Exercise aim: The lines to print run from the top of the material below to the line with "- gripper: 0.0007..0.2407", inclusive; please copy them exactly, without pictures.

━━━━━ Source material ━━━━━

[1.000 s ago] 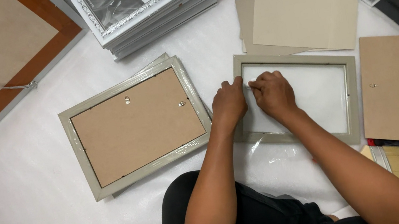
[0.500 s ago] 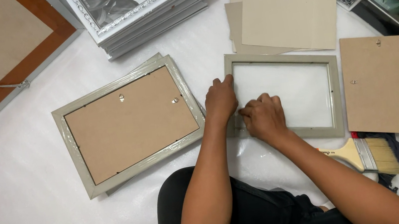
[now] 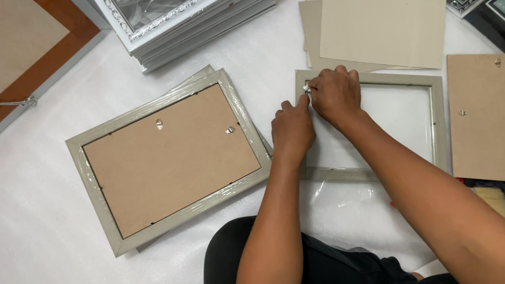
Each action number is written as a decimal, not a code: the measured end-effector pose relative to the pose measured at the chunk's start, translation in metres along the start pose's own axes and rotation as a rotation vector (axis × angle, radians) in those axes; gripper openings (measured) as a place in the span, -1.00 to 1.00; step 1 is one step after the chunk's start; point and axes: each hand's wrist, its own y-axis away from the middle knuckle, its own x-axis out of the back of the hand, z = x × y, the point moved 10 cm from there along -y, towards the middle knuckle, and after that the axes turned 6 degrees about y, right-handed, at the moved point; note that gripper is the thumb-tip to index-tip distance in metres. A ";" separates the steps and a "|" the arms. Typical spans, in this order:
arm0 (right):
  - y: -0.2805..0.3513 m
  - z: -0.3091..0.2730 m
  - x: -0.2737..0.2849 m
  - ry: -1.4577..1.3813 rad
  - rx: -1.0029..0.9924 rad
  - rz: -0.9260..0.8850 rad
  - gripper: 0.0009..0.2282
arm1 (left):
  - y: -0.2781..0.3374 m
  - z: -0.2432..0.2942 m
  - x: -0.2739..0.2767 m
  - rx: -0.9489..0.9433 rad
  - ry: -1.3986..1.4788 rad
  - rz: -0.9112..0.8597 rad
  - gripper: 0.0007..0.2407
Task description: The person sits on the floor assembling photo frames. They peel plastic film off the frame glass, place a cardboard backing board onto the frame, press it into place, use red-handled pliers to bend the metal fasteners to secure the backing, brush the frame surface, and set finished frames aside with a stack of completed frames nearby.
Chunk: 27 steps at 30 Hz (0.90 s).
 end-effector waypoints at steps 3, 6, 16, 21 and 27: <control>0.020 0.003 -0.001 0.025 0.053 -0.024 -0.87 | -0.002 -0.006 -0.006 0.005 -0.012 -0.002 -0.63; 0.062 -0.004 0.007 0.035 0.089 -0.075 -0.83 | 0.002 -0.003 0.001 -0.007 0.035 0.017 -0.64; 0.176 -0.053 0.058 -0.022 0.359 -0.059 -0.83 | 0.006 0.001 0.001 -0.029 -0.035 0.081 -0.72; 0.149 -0.046 0.054 0.031 0.303 -0.030 -0.86 | 0.002 -0.003 0.000 -0.003 -0.037 0.056 -0.74; 0.077 -0.011 0.029 -0.022 0.099 0.044 -0.87 | 0.003 -0.001 -0.001 0.001 -0.019 0.063 -0.72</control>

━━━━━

Result of this task:
[1.000 s ago] 
[0.500 s ago] 
[now] 
Each action number is written as a decimal, not a code: the measured end-effector pose relative to the pose measured at the chunk's start, translation in metres along the start pose's own axes and rotation as a rotation vector (axis × angle, radians) in those axes; gripper openings (measured) as a place in the span, -1.00 to 1.00; step 1 is one step after the chunk's start; point and axes: each hand's wrist, its own y-axis away from the middle knuckle, its own x-axis out of the back of the hand, z = x × y, the point moved 10 cm from there along -y, towards the middle knuckle, and after that the axes turned 6 degrees about y, right-handed, at the moved point; note that gripper is the thumb-tip to index-tip distance in metres. A ";" separates the steps and a "|" the arms. Typical spans, in this order:
arm0 (right):
  - y: -0.2805..0.3513 m
  - z: -0.3091..0.2730 m
  - x: -0.2737..0.2849 m
  - ry: -1.4577..1.3813 rad
  - rx: -1.0029..0.9924 rad
  - rz: -0.9260..0.8850 rad
  - gripper: 0.0009..0.2282
arm1 (left):
  - y: -0.2781..0.3374 m
  - z: -0.2432..0.2942 m
  - x: -0.2739..0.2767 m
  - rx: -0.9489..0.9433 rad
  - ry: -1.3986..1.4788 rad
  - rz: -0.9112..0.8597 rad
  - gripper: 0.0007..0.2407

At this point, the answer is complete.